Reference-Based Speech Enhancement via Feature Alignment and Fusion Network
Authors: Huanjing Yue, Wenxin Duo, Xiulian Peng, Jingyu Yang11648-11656
AAAI 2022 | Conference PDF | Archive PDF | Plain Text | LLM Run Details
| Reproducibility Variable | Result | LLM Response |
|---|---|---|
| Research Type | Experimental | Experimental results demonstrate that the performance of the proposed FAF-Net is close to the state-of-the-art speech enhancement methods on both DNS and Voice Bank+DEMAND datasets. |
| Researcher Affiliation | Academia | 1School of Electrical and Information Engineering, Tianjin University, China 2Individual {huanjing.yue, hiedean, yjy}@tju.edu.cn |
| Pseudocode | No | The paper describes methods through text and diagrams (Figure 2, Figure 3), but does not include structured pseudocode or algorithm blocks. |
| Open Source Code | Yes | Our code is available at https://github.com/Hie Dean/FAF-Net. |
| Open Datasets | Yes | Two benchmark datasets, i.e.

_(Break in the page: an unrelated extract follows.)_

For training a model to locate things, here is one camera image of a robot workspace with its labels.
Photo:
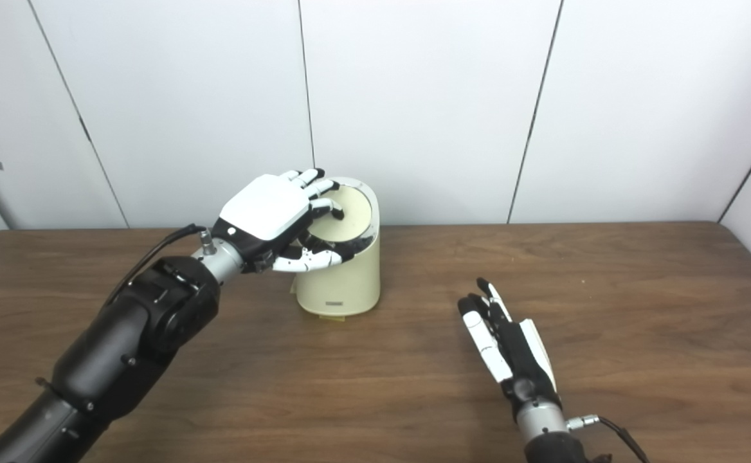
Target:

DNS Challenge and Voice Bank+DEMAND, are used in our experiments. Voice Bank + DEMAND Although Voice Bank + DEMAND dataset (Valentini-Botinhao et al. 2016)... DNS Challenge The Interspeech 2020 DNS challenge dataset (Reddy et al. 2020)... |
| Dataset Splits | No | For training, 40 different noise conditions are mixed with the clean speech from training set, generating 11572 noisy-clean speech pairs. For testing, 20 noise conditions are mixed with the clean speech from test set, generating 824 noisy-clean speech pairs. (For Voice Bank + DEMAND) and Following (Zheng et al. 2020), we synthesize 500 hours noisy clips... for training. For evaluation, we use another 150 noisy clips from the test set... (For DNS Challenge). No specific validation split mentioned. |
| Hardware Specification | No | The paper states 'The proposed method is implemented in Pytorch', but does not provide specific details about the hardware (e.g., GPU/CPU models, memory) used for running the experiments. |
| Software Dependencies | No | The paper mentions 'The proposed method is implemented in Pytorch' but does not specify the version of PyTorch or any other software dependencies with their version numbers. |
| Experiment Setup | Yes | The proposed method is implemented in Pytorch. The batch size is set to 32 and an Adam optimizer is used. The frequency bins Fi (i = 1, 2, 3) is set to 128, 64, and 32, respectively. The channel number Ci (i = 1, 2, 3) is set to 32, 64, and 128, respectively. All audios are resampled to 16k Hz. STFT is calculated using Hann window with a window length of 512 samples, and the hop length is 128 samples. The FFT size is also set to 512 samples. The MFCC features are calculated with the same window length and hop length. In this way, the MFCC features and STFT spectrograms are frame-level matched along the time dimension. For Voice Bank-DEMAND, we train the first stage for 100 epochs and then we train the second stage for another 100 epochs with the first stage model fixed. The learning rate is initially set to 1e-4, and reduced to 1e-5 after 80 epochs for both stage training. Considering the training cost for two stage model, for DNS, we only present its one stage result which is generated by training for 50 epochs. |